The trouble is, the economy isn’t really doing what Bernanke thinks it is. So don’t be surprised in the next couple of months if there’s an about-face and all this QE retirement talk is, well, retired.

Which is too bad.

QE has done little to help the economy, and its best reason for sticking around these days is that it makes it look like something is being done.

With all its brainpower and its Ph.D.s and all its funding, the Fed still has misperceptions about the economy that are truly amazing.

For instance:

* Bernanke still insists on pegging his policies to the unemployment rate. Yesterday he seemed to think 7 percent unemployment was a good level at which to alter policy, although he previously has used 6.5 percent. The unemployment rate in May was 7.6 percent, and Bernanke’s new number magically means he’s closer to his goal.

The problem is that the unemployment rate is irrelevant. If the economy ever starts to really improve, more people who have been out of work will start looking.

And because of the way the Labor Department calculates this number, that will cause the jobless rate to rise.

* Bernanke seems to be pleased with the progress in the housing market. But as I showed in previous columns — and the New York Times and Wall Street Journal have since confirmed — investment companies have been grabbing thousands of homes. That, not demand from regular buyers, is causing housing to improve.

* The jobs picture is not as rosy as the Fed believes, as the number of jobs being created each month continues to be subpar.

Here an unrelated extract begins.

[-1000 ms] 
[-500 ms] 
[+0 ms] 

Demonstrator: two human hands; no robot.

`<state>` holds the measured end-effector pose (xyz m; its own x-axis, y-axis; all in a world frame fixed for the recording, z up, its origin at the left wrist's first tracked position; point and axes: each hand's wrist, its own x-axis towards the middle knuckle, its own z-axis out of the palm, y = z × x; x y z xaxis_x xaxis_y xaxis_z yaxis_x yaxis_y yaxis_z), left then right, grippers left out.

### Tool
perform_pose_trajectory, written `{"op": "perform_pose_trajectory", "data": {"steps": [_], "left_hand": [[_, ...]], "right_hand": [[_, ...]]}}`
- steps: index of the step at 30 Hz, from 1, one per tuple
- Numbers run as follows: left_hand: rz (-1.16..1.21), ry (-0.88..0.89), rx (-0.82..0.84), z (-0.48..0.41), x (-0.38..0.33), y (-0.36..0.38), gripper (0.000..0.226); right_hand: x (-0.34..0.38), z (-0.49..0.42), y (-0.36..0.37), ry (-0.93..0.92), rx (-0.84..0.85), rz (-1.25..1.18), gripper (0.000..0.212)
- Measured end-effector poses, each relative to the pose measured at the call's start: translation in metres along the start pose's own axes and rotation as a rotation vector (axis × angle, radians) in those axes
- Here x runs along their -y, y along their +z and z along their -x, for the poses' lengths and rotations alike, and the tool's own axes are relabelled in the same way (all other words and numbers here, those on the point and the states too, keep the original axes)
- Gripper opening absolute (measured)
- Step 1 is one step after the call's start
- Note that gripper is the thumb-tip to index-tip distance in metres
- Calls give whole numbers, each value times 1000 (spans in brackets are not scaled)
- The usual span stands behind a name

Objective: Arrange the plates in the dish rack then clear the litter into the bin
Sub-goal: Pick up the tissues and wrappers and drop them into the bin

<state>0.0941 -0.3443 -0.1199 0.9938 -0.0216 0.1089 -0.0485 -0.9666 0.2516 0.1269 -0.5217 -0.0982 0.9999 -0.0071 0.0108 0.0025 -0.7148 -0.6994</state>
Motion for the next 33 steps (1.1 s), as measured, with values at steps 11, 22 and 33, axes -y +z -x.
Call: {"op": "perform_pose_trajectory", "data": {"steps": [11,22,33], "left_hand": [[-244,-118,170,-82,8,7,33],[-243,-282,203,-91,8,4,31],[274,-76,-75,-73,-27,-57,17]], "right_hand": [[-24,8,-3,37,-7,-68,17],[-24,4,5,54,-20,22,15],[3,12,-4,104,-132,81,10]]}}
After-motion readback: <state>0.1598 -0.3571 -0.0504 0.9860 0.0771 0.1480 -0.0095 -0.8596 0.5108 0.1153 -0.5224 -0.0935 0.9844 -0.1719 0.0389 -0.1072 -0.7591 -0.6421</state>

And, as I’ve been documenting, even the subpar number of new monthly jobs is misleading because it includes assumptions that are pulled out of thin air. Many of these new jobs might not even exist.

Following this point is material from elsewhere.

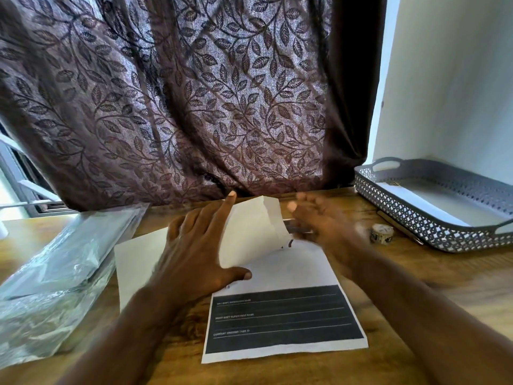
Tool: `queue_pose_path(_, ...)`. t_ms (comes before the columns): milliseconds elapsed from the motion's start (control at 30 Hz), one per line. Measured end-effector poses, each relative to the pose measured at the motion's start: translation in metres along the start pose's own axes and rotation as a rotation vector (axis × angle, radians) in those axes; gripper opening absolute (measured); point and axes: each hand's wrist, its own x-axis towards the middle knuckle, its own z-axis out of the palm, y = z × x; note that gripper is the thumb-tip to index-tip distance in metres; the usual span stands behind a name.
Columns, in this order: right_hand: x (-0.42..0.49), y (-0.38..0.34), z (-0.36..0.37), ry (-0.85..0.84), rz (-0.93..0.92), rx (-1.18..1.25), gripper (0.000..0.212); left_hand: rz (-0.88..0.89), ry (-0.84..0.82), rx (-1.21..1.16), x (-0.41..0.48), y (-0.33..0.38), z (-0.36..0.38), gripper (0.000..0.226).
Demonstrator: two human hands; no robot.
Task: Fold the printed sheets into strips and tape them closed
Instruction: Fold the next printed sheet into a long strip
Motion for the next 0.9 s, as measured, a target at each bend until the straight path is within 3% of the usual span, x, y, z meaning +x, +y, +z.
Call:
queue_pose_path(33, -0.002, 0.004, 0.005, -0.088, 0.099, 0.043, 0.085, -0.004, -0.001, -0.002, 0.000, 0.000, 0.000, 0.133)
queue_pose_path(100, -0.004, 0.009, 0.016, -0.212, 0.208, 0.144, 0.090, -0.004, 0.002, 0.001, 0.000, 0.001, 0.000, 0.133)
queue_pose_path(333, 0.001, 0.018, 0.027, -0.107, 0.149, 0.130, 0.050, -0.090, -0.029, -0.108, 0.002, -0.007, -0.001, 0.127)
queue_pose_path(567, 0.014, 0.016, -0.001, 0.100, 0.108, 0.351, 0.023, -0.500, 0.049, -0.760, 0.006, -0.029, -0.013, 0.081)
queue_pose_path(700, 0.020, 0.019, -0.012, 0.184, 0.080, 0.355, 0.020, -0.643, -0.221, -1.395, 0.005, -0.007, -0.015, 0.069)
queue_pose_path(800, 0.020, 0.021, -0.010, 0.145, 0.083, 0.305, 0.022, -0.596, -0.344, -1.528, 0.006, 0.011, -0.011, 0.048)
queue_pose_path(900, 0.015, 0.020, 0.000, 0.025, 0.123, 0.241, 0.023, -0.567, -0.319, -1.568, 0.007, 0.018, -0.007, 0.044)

And the jobs that are being created aren’t of very good quality.

* Regarding inflation, the Fed chairman seems to be more concerned that it isn’t too high. It’s running below his 2 percent annual target, he said.

But private surveys that show a rebound in the housing market (without giving the true reason) are also showing home prices rising by double digits. Yet the Bureau of Labor Statistics, which calculates the official consumer inflation rate, has housing inflation up only 2.3 percent from May 2012 to this May. Why not double digits, like the private surveys?

* Lastly, growth in the nation’s gross domestic product improved by a modest 2.4 percent in the first quarter of 2013 despite years of money pumping from the Fed. And that growth could be even less in the three months ending June 30, mainly because government expenditures have been trimmed.

In other words, the US economy may be weaker than the official figures show — and Bernanke thinks.

Let’s see in a few months if the Fed still thinks it can curtail QE.

I don’t think it will take even that long for the Fed to back off.

If the stock and bond markets continue to revolt, in a week or so the Fed’s mouthpieces in the media will start spreading rumors that Bernanke’s statements yesterday were misinterpreted.